Mais Nice-Martin en reprend des éléments purement factuels, ce qui ne peut être assimilé à une publicité. Les informations ne sont pas dans le même ordre que le document promotionnel. Les qualificatifs et la mise en valeur promotionnelle des travaux ne sont pas cités : ainsi, le document met en scène la refonte des trottoirs – « des trottoirs plus larges, pour pouvoir se croiser, se saluer, discuter », « une mobilité facilitée en famille, entre amis ou en poussette » –, quand l’article se contente de reprendre les données techniques du prospectus, comme dans ce passage : « Le projet prévoit 1,490 km de trottoirs avec un élargissement côté mer à 1,5 m de largeur utile […] »
Enfin, une information qui ne figure pas dans la plaquette municipale est ajoutée, la création d’« un relais pickup de La Poste pour les retraits de colis et [d’un] site de compostage sur le parking Gaudeix ». Ces précisions ont pu être entendues par un journaliste ou un correspondant local de presse de Nice-Matin présent à la réunion d’information, ou être le fruit d’une enquête complémentaire. Dans tous les cas, cela va au-delà de la simple reprise d’un prospectus. Que des informations y figurent n’interdit pas de les reprendre, en les attribuant à la municipalité – ce qui est le cas puisque l’article indique, via la légende de son illustration, que les riverains étaient venus nombreux écouter le maire, « sur les travaux qui vont refaçonner l’avenue Guynemer ».
Le grief n’est pas fondé.
➔ Mme X s’interroge sur la présence ou non d’un membre de la rédaction de Nice-Matin lors de la réunion publique et l’absence de signature de l’article. Le CDJM regrette que l’absence d’un retour de Nice-Matin à son courriel ne permette pas, notamment, d’apporter une réponse sur le premier point.
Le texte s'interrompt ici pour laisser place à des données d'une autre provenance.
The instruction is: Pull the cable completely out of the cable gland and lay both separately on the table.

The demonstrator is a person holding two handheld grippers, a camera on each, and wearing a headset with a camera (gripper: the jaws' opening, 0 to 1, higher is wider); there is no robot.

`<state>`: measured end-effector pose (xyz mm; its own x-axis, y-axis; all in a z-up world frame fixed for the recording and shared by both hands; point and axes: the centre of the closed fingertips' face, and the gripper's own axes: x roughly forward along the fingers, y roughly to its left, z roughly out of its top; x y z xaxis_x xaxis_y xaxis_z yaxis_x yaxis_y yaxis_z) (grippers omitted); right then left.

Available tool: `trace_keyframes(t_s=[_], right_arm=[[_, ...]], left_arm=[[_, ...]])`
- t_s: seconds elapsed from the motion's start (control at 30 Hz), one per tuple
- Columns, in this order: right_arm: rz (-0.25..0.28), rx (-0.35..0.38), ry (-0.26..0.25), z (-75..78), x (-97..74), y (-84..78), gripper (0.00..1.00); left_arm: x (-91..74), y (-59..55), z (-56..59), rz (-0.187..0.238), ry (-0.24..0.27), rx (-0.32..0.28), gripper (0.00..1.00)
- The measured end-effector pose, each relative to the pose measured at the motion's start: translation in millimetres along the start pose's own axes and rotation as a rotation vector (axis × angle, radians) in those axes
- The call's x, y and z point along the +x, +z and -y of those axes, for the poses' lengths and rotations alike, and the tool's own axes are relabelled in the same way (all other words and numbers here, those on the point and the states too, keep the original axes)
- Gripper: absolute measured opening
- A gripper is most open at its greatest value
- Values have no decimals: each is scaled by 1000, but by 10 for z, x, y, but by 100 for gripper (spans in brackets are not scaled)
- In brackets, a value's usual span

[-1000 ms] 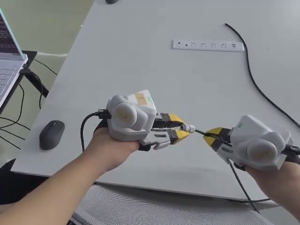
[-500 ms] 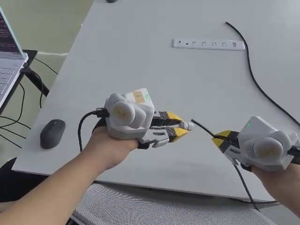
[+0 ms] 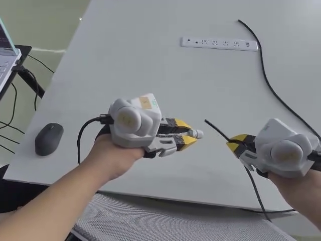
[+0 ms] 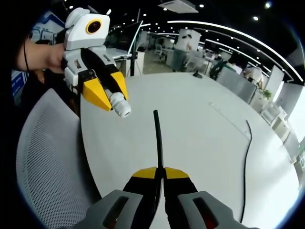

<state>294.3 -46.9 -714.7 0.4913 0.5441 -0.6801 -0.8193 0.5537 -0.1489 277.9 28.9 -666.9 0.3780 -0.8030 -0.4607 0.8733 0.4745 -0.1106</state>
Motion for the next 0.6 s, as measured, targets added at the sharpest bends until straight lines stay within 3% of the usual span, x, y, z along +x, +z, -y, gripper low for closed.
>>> trace_keyframes(t_s=[0.17, 0.6], right_arm=[[-15, -6, -2, 3, 6, 66, 0], [-45, -67, 3, -26, 152, 238, 0]], left_arm=[[-21, -34, -18, 3, -7, -12, 15], [-72, -273, -57, 4, -7, -59, 15]])
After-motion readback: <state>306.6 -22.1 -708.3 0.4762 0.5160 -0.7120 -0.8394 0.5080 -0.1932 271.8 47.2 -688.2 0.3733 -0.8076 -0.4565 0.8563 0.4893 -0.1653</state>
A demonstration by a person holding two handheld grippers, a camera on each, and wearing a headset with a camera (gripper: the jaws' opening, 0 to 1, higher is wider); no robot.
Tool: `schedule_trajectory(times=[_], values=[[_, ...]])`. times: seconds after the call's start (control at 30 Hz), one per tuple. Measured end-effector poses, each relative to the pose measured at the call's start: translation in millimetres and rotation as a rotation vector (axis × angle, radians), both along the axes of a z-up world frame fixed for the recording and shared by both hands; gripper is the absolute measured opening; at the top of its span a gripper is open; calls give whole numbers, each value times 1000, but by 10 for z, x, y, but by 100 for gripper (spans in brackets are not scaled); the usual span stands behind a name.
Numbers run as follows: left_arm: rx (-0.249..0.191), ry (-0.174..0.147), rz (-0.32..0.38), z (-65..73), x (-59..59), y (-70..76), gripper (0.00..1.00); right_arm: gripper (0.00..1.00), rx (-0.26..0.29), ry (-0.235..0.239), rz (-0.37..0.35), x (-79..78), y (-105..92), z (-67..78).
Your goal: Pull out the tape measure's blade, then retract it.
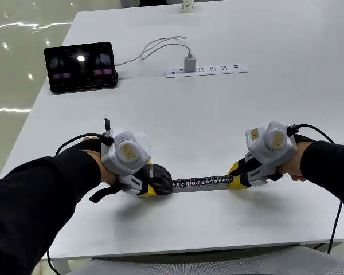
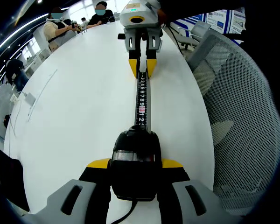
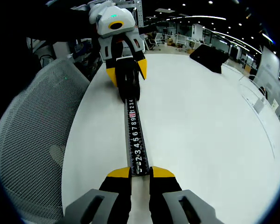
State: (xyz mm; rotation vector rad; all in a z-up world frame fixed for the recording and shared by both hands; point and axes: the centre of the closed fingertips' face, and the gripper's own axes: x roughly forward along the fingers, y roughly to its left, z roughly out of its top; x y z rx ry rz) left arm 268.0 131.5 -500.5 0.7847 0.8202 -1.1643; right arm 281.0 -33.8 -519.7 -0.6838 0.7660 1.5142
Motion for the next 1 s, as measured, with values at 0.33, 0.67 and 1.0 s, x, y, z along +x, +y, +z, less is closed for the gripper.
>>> schedule_trajectory(times=[0.33, 0.67, 1.0], values=[[1, -1, 0, 9, 2, -7, 32, 10, -9, 0, -6, 2, -88, 13], [3, 0, -4, 16, -5, -6, 32, 10, -16, -4, -6, -10, -140, 28], [3, 0, -4, 22, -16, -4, 32, 10, -19, -7, -18, 3, -235, 14]])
Sur le second point, il rappelle que l’absence de signature est une pratique traditionnelle pour un « filet », genre informatif qui s’apparente à la brève mais s’en distingue parce que doté d’un titre et éventuellement d’une photo, et que l’absence de signature ne signifie pas absence de reporter ou de correspondant local de presse sur le terrain.
La requérante s’indigne enfin que l’article n’évoque ni les aspects sécurité et commerces, ni l’hypothèse d’une « contrepartie » que pourrait recevoir la Principauté de Monaco, ni la réaction du maire à cette question d’un participant. On peut le regretter, mais le fait que le rédacteur n’ait évoqué ni les réactions des personnes présentes ni celles du maire (si elles ont eu lieu), ni le contexte politico-financier de ces travaux, est un choix qui relève de la liberté éditoriale de Nice-Matin.
Conclusion
Le CDJM, réuni le 18 mars 2025, en séance plénière estime que l’obligation déontologique d’éviter toute confusion entre publicité et information n’a pas été enfreinte par Nice-Matin.
La saisine est déclarée non fondée.
Cet avis a été adopté par consensus.